**Your assignment**: Below are the records; copy out every line that holds the word "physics".

**Data for review**:

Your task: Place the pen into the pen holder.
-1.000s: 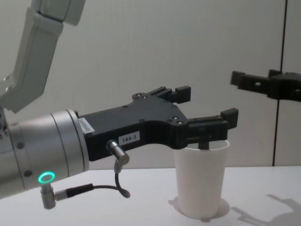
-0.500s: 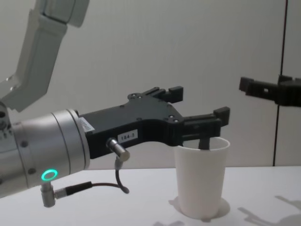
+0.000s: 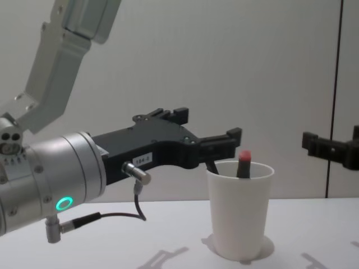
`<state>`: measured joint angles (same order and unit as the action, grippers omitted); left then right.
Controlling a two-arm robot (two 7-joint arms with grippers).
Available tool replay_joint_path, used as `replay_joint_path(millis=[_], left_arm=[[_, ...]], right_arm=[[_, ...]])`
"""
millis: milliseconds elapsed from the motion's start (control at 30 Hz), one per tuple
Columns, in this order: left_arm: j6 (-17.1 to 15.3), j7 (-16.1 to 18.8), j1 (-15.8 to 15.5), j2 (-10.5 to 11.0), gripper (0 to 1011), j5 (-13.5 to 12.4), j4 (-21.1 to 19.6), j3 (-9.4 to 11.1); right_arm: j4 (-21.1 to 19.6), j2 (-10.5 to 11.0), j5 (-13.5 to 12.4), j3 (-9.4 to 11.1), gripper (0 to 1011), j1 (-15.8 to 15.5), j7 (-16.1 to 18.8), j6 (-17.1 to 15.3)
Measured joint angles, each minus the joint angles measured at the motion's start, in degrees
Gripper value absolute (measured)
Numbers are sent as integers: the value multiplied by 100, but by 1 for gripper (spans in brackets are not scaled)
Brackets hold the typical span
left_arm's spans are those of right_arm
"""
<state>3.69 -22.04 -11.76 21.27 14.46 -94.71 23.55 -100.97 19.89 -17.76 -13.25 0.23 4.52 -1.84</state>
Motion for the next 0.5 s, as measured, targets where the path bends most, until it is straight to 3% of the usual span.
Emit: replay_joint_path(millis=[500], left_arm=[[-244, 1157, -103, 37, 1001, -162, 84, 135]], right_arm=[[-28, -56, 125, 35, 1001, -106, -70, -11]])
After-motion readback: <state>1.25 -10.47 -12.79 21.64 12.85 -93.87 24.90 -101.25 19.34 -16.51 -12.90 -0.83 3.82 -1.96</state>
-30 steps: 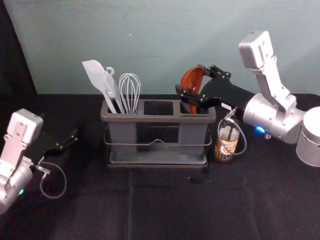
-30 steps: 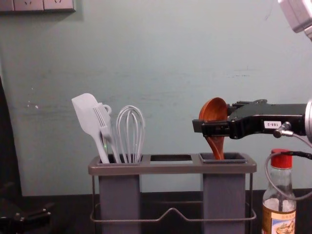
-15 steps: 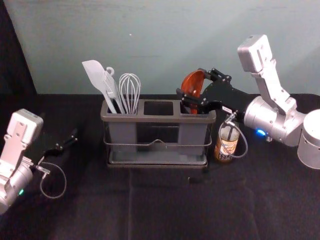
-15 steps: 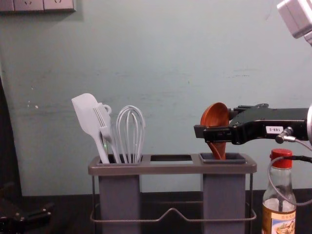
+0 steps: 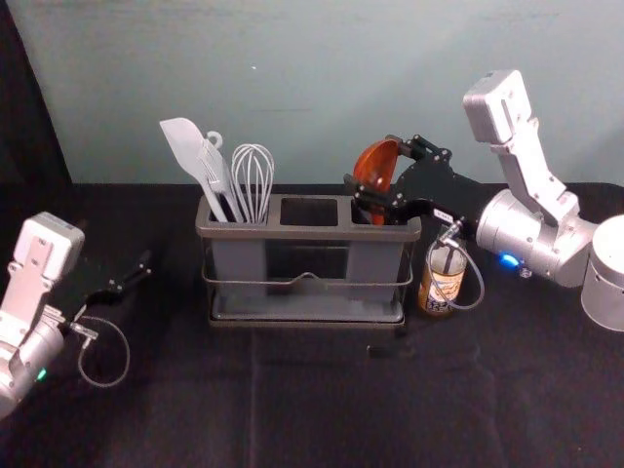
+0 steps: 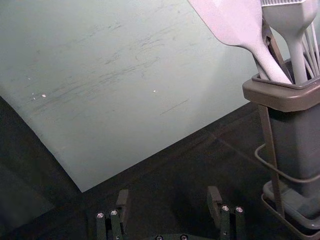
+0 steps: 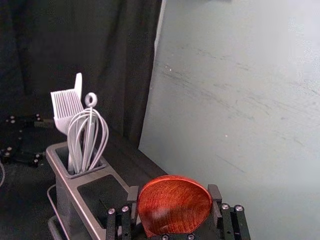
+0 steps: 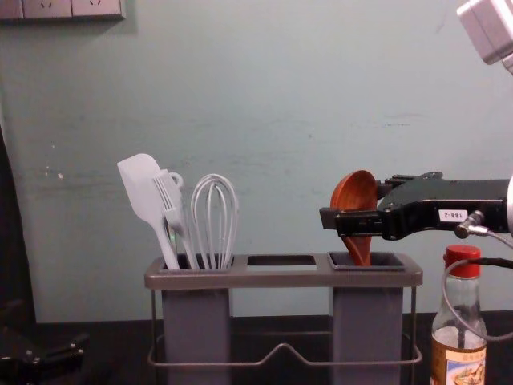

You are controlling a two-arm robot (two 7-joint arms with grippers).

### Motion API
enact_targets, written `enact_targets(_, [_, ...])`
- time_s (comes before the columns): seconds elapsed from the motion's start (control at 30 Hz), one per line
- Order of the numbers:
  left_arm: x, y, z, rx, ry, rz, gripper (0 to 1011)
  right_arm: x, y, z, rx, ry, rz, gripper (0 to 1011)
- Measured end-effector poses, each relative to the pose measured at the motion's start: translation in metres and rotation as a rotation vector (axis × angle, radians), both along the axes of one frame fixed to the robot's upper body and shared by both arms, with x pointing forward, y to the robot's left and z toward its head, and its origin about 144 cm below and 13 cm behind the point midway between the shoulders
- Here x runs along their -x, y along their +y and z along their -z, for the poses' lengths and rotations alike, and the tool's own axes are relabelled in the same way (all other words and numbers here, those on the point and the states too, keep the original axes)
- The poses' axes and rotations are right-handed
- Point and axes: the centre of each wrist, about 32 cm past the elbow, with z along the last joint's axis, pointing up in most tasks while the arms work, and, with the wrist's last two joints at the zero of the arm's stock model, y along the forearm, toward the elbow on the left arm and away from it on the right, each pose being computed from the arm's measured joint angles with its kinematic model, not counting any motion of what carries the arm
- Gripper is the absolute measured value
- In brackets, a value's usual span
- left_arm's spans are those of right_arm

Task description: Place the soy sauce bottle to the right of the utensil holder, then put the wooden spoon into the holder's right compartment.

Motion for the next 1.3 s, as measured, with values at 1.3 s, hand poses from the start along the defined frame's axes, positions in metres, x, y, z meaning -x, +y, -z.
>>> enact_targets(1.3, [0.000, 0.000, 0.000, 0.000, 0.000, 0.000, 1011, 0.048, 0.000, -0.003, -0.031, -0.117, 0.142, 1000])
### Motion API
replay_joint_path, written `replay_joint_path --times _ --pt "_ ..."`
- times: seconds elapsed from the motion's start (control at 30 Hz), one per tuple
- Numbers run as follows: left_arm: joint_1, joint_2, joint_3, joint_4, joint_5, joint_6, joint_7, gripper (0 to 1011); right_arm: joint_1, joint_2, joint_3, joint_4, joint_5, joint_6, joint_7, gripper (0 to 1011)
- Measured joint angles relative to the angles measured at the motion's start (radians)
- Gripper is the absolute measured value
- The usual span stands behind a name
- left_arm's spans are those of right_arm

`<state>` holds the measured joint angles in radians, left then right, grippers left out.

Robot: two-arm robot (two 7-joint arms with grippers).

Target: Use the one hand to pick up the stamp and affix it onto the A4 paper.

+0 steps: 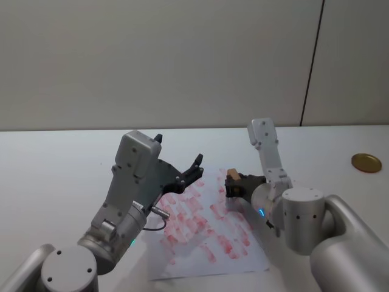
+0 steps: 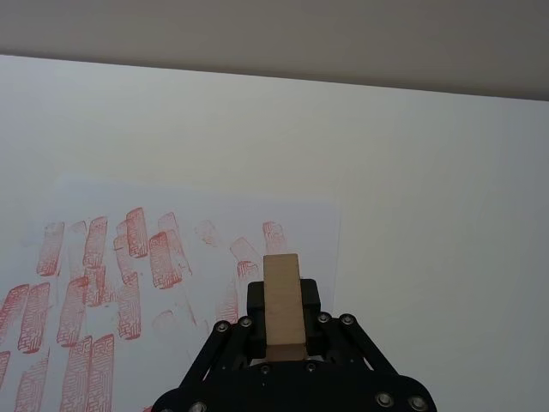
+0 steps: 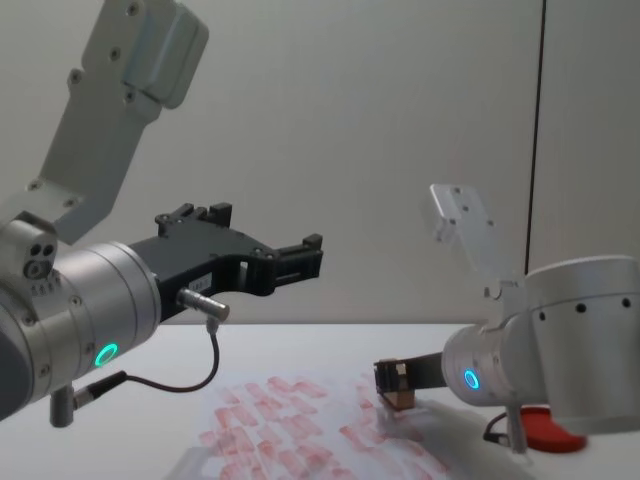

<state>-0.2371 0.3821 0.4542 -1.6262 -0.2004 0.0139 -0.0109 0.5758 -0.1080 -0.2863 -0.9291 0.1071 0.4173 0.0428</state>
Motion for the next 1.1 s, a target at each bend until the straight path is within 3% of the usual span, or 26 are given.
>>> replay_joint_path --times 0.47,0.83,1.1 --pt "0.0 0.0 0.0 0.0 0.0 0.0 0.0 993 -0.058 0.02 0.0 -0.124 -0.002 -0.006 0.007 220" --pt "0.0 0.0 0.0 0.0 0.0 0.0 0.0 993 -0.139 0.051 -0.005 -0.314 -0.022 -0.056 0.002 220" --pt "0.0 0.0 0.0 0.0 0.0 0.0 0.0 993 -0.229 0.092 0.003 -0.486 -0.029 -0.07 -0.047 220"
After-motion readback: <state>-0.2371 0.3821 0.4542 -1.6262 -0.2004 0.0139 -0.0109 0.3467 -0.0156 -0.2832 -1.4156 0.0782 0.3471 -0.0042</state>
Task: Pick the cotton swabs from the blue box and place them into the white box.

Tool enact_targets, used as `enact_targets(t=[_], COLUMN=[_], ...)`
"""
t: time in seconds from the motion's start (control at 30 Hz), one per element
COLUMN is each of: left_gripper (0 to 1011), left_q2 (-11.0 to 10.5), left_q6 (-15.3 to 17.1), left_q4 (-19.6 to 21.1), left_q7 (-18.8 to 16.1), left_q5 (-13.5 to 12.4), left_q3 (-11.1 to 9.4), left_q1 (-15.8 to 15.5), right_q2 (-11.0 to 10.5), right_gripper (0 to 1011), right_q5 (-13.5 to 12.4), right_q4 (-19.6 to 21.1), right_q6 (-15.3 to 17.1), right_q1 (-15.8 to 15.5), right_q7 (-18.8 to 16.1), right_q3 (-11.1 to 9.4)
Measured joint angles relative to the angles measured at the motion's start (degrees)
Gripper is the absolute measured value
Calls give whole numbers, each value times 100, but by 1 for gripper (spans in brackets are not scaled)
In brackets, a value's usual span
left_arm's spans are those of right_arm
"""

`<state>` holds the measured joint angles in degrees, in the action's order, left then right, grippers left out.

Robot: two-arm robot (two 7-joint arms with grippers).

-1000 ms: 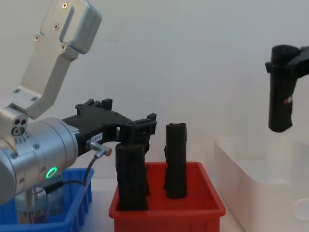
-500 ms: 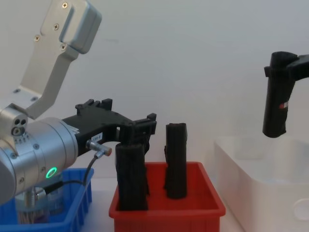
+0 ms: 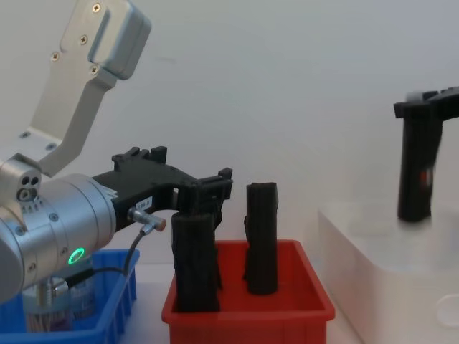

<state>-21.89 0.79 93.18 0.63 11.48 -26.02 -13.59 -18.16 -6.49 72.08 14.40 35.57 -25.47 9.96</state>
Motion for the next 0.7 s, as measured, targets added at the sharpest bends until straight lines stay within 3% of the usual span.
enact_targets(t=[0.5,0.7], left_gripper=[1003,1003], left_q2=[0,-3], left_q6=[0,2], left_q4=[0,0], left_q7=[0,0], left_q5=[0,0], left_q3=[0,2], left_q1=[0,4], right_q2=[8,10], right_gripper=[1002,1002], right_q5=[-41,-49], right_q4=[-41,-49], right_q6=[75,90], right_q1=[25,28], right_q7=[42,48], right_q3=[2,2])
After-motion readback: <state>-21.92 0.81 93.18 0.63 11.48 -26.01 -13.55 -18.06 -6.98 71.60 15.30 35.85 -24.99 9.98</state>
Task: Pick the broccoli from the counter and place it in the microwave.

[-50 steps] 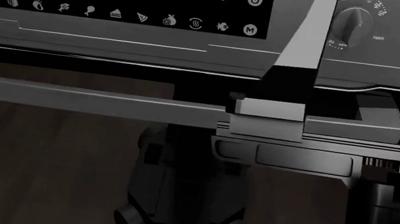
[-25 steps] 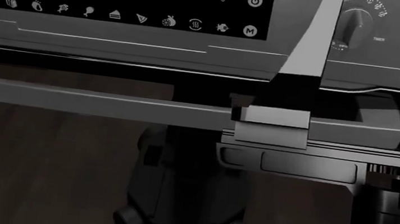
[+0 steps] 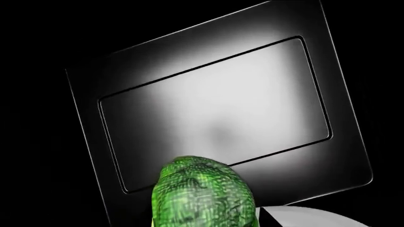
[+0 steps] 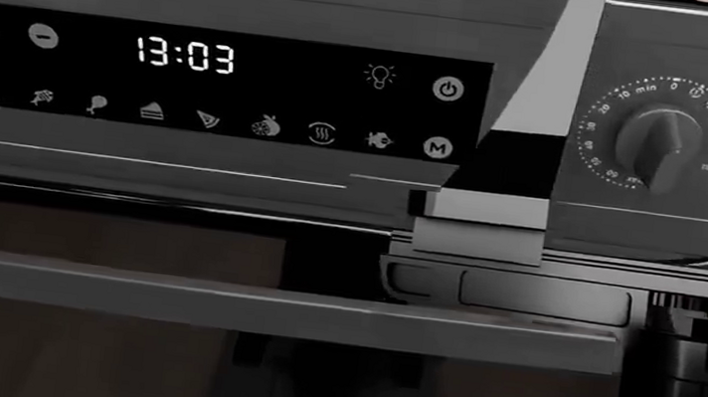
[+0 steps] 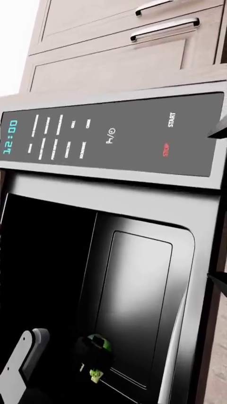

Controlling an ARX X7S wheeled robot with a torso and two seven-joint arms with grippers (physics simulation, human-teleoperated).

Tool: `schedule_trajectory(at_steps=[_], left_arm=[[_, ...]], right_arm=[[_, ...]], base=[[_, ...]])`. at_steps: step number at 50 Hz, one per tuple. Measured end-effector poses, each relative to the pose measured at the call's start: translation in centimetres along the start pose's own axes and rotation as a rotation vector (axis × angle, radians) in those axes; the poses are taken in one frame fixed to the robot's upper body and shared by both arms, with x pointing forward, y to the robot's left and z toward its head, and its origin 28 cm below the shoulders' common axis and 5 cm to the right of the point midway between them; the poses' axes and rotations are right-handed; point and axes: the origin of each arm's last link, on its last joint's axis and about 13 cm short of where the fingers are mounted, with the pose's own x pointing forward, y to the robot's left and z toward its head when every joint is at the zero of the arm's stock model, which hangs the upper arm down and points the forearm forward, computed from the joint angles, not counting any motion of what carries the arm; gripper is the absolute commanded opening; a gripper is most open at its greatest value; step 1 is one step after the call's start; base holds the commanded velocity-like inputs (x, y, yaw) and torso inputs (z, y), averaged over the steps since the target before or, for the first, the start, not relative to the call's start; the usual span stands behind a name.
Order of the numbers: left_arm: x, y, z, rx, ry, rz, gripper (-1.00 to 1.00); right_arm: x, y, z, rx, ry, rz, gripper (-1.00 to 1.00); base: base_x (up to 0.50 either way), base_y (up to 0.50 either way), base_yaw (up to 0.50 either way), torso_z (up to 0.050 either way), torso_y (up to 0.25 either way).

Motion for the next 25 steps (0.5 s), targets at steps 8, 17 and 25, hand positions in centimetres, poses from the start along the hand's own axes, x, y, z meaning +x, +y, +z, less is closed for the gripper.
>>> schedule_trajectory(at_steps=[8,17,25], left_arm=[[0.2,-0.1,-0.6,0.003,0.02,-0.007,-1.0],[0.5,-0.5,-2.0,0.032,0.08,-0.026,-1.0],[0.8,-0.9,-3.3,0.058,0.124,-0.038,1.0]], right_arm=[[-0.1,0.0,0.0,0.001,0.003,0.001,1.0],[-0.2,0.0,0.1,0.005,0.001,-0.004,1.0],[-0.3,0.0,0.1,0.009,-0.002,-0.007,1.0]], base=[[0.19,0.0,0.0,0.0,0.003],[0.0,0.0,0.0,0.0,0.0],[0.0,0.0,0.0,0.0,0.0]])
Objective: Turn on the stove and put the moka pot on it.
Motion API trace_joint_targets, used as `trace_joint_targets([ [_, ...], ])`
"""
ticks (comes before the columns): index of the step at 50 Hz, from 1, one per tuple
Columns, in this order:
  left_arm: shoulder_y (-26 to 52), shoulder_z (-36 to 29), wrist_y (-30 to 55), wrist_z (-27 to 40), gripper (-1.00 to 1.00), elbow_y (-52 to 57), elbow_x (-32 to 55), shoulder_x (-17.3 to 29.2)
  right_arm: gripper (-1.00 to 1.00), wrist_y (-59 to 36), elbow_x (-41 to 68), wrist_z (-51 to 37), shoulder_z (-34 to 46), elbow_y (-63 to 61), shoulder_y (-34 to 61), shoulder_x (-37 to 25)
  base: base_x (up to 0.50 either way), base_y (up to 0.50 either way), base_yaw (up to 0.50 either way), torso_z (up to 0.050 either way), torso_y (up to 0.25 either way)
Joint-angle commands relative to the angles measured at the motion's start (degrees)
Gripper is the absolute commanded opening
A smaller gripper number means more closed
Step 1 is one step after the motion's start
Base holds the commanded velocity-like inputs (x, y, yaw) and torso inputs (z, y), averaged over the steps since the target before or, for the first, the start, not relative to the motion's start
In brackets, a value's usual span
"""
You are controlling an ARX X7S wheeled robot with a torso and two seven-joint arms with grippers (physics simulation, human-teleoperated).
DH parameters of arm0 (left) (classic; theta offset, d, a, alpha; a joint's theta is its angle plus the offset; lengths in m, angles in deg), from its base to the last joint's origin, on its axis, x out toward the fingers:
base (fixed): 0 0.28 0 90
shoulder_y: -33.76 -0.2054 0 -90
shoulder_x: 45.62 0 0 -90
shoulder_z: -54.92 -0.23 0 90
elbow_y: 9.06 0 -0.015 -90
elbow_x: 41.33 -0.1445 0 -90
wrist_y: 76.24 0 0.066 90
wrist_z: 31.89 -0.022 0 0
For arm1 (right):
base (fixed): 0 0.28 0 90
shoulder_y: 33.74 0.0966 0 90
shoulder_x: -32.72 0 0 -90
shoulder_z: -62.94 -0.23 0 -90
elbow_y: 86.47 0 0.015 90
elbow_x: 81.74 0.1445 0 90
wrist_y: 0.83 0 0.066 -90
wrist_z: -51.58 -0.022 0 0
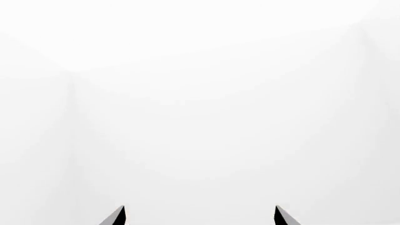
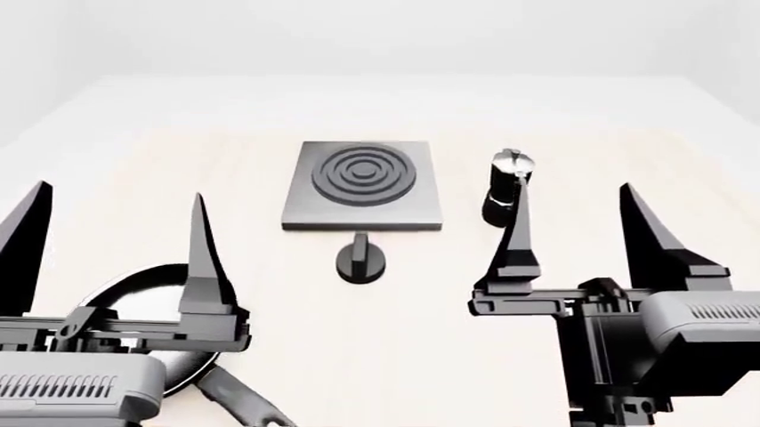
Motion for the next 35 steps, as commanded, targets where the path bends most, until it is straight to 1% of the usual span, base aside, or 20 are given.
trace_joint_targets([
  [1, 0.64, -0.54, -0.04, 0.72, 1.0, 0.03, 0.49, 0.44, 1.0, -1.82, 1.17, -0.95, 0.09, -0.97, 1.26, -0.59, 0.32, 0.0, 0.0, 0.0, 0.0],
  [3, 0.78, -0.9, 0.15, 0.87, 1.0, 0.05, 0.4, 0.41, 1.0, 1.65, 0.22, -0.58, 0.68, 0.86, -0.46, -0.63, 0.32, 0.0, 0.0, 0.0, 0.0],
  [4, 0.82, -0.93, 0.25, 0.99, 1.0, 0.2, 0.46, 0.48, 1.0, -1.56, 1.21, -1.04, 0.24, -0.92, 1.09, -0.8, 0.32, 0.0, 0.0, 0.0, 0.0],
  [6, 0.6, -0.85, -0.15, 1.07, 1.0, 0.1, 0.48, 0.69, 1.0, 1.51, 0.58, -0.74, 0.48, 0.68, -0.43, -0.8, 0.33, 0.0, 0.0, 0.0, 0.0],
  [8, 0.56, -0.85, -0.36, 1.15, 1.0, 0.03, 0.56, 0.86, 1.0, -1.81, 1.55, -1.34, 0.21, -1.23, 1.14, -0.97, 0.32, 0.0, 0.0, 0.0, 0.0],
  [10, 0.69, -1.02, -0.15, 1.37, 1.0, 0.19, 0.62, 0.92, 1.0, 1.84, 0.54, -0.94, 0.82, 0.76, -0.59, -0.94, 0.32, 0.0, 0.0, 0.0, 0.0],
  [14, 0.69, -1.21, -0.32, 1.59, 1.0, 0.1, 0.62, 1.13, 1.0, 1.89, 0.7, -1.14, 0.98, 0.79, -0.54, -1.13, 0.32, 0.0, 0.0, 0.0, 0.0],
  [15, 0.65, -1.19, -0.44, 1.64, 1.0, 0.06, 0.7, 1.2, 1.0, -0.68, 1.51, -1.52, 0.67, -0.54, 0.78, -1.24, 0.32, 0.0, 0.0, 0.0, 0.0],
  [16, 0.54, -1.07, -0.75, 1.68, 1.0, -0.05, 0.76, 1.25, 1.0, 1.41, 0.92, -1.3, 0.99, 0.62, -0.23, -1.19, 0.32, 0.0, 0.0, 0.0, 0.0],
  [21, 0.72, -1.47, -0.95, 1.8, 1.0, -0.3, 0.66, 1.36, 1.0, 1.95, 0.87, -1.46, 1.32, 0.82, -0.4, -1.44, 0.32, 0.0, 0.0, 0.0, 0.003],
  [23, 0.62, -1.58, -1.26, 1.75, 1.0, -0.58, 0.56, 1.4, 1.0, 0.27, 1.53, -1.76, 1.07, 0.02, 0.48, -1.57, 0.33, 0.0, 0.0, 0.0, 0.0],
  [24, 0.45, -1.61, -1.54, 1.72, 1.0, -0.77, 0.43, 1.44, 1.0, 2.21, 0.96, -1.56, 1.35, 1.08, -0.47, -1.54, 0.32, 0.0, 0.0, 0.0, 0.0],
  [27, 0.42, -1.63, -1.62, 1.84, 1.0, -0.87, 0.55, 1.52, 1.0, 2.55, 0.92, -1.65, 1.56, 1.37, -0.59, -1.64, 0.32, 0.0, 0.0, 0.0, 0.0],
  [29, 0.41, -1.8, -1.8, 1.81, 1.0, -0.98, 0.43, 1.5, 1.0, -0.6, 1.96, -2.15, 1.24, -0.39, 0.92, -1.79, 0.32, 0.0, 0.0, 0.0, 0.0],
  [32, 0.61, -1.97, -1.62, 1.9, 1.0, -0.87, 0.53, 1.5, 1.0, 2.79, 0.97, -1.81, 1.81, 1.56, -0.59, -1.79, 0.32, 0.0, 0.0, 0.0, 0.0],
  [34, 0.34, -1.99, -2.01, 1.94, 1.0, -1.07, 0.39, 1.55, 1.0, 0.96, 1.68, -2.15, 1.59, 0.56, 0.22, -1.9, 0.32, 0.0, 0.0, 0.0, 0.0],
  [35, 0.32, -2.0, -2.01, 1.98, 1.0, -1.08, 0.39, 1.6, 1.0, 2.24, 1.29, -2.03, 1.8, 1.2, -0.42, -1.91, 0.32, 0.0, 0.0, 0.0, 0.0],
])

**Your solution**:
Controlling an ARX X7S wheeled robot with a torso and two seven-joint arms with grippers (physics simulation, human-teleoperated).
You are controlling an ARX X7S wheeled robot with a torso and two seven-joint arms with grippers (physics simulation, human-teleoperated).

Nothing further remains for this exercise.